Primeras impresiones El cielo es real, la vida continúa - María Esther Leal
Es un libro peculiar que, quizás, solamente recomendaría leer a un público muy concreto, a personas que están vinculadas con el mundo espiritual y sus secretos.
Ciertamente, puede que mi visión escéptica y científica de la realidad no me permita creer tan a fondo en este tipo de cosas, por lo que me disculpo de antemano si mi opinión se encuentra sesgada.
La narración de la autora no es mala, tiene una pluma agradable y cercana que intenta transmitir comodidad durante la lectura; sin embargo, siento que repite o hace hincapié demasiadas veces en ciertos conceptos, como si ella misma tuviese que estar repitiéndolos constantemente para creérselo (ej: en muchas ocasiones repite que ella es una humilde canalizadora, que es un don que la sorprendió y que hace muy feliz a las personas que les ofrece sus servicios). Siento que, a veces, si tienes que remarcar tanto un hecho, es porque tú mismx no confías en él y debes macharcalo para entenderlo y creer en ti.
Además de esto, mi perspectiva médica se sintió ofendida al leer comentarios como que la hipertensión arterial puede ser tratada con cristaloterapia. Creo que mencionar, aunque sea de pasada (porque el libro no se centra en ello) este tipo de métodos alternativos puede ser muy peligroso porque instaura creencias erróneas en los pacientes y enfría la relación con su profesional sanitario.
Por otro lado, me cuesta creer las experiencias que narran porque están excesivamente vinculadas a la religión y, en particular, al catolicismo. El planteamiento que presenta la autora del más allá está demasiado tintada por el cristianismo; es como un mensaje indirecto y sutil de que esta es la única religión válida, pues no se da cabida (al menos de momento en lo que llevo leído) a otro tipo de cultura (ej: el propio rito de inicio de la canalización empieza con una oración, la que menciona al padre, al hijo y al espíritu santo).

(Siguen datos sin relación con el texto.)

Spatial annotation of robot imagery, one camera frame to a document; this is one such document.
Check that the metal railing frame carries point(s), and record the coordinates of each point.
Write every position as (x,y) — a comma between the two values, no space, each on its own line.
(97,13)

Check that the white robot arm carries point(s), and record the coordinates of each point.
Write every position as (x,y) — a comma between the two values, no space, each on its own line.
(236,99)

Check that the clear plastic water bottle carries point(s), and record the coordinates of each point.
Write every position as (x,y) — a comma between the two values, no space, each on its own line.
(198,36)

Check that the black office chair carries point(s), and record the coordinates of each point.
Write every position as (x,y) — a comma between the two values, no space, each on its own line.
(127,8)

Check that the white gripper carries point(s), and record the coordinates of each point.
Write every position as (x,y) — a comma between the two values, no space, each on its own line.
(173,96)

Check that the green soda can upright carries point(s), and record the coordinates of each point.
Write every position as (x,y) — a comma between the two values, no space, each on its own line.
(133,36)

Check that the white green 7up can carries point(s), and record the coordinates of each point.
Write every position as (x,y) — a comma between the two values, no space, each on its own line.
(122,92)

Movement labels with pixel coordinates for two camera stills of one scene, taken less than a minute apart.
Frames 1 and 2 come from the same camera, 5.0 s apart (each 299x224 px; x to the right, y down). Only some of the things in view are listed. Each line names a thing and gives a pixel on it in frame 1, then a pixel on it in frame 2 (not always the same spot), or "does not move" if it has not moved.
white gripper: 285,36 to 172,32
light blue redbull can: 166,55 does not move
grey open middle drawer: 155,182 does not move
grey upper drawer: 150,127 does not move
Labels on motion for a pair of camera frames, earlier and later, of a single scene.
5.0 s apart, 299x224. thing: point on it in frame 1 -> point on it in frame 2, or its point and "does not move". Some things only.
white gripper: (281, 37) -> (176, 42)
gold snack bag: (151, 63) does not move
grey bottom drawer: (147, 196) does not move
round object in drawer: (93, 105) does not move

Por otra parte, la forma en cómo se explican las anécdotas es siempre igual, no hay ninguna que sea diferente o diste de las anteriores (todos los pacientes quedan convencidos y contentos y creen firmemente que la persona que se manifiesta es el familiar con el que han acudido a conversar). Además, la jerarquía tan rígida que se expone (ej: los guías espirituales les dan un tiempo limitado para hablar con sus familias y les regañan si se exceden durante la charla) suena, a mi parecer, demasiado conveniente, como si fuese una escaleta de un libro bien diseñado.
Dicho esto, nos veremos en la reseña.